▶

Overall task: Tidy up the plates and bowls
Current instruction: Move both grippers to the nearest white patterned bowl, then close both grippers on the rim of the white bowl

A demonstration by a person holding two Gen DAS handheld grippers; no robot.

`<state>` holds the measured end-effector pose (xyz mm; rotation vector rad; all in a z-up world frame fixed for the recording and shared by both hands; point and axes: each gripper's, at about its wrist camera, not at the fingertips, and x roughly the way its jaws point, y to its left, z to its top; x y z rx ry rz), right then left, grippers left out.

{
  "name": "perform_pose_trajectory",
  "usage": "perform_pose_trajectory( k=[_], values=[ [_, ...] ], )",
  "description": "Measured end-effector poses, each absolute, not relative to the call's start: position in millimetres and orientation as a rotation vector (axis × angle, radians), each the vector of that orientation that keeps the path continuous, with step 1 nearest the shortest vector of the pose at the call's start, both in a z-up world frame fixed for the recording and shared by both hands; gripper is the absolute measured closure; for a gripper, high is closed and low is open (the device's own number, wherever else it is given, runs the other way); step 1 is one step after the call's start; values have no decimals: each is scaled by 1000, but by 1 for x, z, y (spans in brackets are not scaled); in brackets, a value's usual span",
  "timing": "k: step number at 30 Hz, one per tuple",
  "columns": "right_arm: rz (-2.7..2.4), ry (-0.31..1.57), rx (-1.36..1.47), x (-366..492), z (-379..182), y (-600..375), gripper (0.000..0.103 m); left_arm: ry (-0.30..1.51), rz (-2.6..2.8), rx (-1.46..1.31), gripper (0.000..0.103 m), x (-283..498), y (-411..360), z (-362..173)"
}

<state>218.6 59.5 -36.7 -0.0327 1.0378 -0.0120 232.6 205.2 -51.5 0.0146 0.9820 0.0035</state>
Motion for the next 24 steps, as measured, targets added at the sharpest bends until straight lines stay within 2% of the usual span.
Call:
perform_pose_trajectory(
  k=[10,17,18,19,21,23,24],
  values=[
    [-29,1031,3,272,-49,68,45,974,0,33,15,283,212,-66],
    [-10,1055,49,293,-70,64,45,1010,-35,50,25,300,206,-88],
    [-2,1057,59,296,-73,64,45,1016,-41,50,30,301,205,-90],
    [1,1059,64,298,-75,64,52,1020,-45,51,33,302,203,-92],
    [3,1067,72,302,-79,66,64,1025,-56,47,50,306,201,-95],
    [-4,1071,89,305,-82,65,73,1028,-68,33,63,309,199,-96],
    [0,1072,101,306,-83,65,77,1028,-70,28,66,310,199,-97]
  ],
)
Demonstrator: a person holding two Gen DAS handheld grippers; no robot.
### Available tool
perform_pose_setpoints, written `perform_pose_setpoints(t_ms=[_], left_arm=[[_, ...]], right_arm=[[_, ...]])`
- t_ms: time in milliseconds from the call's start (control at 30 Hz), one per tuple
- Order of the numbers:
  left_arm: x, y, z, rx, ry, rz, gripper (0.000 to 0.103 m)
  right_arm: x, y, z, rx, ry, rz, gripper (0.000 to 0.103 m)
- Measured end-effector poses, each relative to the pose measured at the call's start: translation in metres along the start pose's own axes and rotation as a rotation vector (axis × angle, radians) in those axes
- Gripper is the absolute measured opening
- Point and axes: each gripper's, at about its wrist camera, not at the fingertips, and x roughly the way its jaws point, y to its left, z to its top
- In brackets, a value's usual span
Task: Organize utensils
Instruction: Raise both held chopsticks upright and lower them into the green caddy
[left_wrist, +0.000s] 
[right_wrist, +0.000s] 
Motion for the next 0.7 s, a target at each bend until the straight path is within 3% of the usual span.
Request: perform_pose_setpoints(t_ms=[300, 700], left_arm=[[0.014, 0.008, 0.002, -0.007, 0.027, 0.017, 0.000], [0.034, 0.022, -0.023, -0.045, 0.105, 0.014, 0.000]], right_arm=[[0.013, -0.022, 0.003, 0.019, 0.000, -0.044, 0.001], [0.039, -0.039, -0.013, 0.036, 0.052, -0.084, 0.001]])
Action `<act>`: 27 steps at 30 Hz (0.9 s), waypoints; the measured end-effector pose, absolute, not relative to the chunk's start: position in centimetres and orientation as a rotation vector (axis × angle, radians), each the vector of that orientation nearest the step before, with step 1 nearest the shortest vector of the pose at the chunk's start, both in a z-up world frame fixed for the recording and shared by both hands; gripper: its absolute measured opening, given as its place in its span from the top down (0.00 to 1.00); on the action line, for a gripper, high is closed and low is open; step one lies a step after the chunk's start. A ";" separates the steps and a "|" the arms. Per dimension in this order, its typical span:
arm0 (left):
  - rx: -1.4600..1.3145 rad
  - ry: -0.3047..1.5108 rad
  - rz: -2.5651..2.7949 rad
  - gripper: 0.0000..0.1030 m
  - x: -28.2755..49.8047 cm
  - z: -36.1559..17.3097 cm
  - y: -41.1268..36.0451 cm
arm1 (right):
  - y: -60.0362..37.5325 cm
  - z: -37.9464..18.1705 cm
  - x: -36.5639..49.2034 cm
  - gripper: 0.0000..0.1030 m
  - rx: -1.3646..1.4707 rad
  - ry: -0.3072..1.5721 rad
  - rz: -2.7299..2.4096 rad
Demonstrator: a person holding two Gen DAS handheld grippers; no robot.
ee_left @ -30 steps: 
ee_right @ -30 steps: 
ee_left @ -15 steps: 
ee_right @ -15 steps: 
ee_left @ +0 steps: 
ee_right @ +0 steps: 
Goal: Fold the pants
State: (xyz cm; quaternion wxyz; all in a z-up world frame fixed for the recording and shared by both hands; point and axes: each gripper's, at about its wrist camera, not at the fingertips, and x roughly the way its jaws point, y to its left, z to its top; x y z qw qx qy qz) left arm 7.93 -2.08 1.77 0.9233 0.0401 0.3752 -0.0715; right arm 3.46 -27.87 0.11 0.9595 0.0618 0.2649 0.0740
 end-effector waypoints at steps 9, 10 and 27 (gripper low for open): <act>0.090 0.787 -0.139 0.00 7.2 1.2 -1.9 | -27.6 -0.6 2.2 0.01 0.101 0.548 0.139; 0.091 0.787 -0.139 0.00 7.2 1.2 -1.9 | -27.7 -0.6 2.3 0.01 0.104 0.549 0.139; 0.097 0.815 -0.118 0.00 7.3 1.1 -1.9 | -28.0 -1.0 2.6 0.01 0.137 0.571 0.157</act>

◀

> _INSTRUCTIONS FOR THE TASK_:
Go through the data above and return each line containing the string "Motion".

> _RESULT OF THE TASK_:
Motion for the next 24 steps, as measured, targets added at the sharpest bends until straight lines stay within 2% of the usual span.
Motion for the next 0.7 s, a target at each bend until the straight path is within 3% of the usual span.

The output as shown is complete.